### What is being asked
When the string "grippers" is part of a line in the data below, report the whole line.

### Collected material

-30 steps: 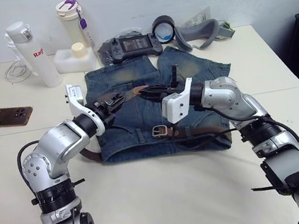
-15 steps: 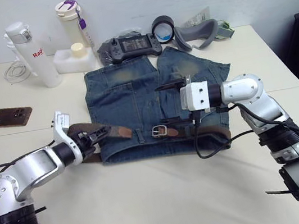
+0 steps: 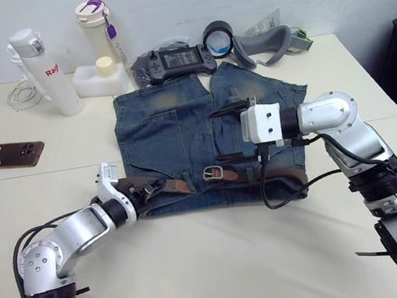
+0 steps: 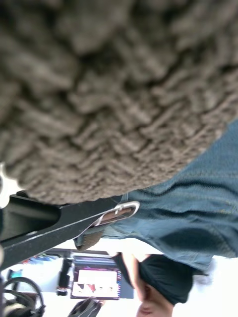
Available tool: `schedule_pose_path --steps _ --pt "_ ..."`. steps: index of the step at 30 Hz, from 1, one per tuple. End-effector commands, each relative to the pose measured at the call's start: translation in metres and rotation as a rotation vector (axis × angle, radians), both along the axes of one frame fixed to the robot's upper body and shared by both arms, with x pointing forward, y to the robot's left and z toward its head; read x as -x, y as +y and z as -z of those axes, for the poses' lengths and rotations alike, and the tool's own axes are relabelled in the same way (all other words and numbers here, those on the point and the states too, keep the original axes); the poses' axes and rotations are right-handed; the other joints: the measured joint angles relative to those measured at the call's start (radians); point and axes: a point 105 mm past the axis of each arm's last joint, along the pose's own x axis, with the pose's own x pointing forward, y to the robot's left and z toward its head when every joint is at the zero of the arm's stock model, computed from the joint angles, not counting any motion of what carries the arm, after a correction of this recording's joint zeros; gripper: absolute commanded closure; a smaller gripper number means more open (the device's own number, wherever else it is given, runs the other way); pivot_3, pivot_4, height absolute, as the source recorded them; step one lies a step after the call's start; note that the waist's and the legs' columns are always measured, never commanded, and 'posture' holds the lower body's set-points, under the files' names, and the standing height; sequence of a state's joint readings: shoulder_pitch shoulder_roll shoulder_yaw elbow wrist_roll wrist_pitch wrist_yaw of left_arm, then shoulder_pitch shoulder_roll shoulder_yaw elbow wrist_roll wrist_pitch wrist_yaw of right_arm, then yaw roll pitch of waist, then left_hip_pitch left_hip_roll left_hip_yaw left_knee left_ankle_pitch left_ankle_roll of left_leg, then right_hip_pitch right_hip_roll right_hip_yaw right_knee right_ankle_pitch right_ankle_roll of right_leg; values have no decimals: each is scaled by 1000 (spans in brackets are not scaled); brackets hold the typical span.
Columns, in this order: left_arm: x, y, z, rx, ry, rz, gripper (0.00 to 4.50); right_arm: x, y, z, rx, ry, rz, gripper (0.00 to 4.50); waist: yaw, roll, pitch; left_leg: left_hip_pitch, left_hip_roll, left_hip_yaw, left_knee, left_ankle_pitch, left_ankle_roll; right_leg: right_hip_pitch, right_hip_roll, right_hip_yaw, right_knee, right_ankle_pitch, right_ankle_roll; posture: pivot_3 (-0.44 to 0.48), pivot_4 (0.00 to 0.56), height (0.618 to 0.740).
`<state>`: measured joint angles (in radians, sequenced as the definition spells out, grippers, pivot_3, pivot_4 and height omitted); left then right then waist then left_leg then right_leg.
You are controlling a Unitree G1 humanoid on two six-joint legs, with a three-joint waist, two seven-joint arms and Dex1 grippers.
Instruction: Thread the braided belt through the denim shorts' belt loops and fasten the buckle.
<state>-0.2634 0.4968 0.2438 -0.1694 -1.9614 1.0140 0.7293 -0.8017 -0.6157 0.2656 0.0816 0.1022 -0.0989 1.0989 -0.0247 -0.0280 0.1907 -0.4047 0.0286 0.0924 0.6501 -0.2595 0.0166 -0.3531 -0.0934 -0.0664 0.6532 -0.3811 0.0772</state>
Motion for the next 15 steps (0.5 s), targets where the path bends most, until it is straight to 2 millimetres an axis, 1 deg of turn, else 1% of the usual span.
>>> schedule_pose_path --steps 1,5,7,9,11,15 --pt "2 -3 -6 -8 -26 2 4500 5 2 -18 -35 -66 -15 38 1 0 0 0 0 0 0 0 0 0 0 0 0 0 0 0 150 731" --pt "2 -5 -12 9 -69 9 4500 6 2 -19 -35 -65 -15 38 1 0 0 0 0 0 0 0 0 0 0 0 0 0 0 0 150 731" --pt "6 -7 -4 -21 -77 25 4500 6 3 -18 -35 -59 -18 38 0 0 0 0 0 0 0 0 0 0 0 0 0 0 0 0 150 731" --pt "6 -5 -1 -27 -103 2 4500 6 3 -19 -34 -56 -18 38 0 0 0 0 0 0 0 0 0 0 0 0 -1 0 0 0 150 731" --pt "5 -3 -3 -24 -145 -28 4500 6 2 -19 -33 -56 -17 38 0 0 0 0 0 0 -1 0 0 0 0 0 -1 0 0 0 150 731" --pt "3 -9 9 -37 -162 -53 4500 8 2 -20 -31 -58 -19 38 4 0 0 0 0 0 0 0 0 0 0 0 -1 0 0 0 150 731"
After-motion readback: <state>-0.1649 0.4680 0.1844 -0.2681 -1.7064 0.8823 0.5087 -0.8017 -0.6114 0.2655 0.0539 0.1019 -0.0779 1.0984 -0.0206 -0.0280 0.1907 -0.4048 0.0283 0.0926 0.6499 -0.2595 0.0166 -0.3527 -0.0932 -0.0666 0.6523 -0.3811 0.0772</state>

### Exercise solution
`<state>`: measured joint angles (in radians, sequenced as the definition spells out, grippers, pivot_3, pivot_4 and height omitted); left then right then waist then left_leg then right_leg.
You are controlling a Unitree G1 humanoid on two six-joint legs, with a three-joint waist, two seven-joint arms and Dex1 grippers.

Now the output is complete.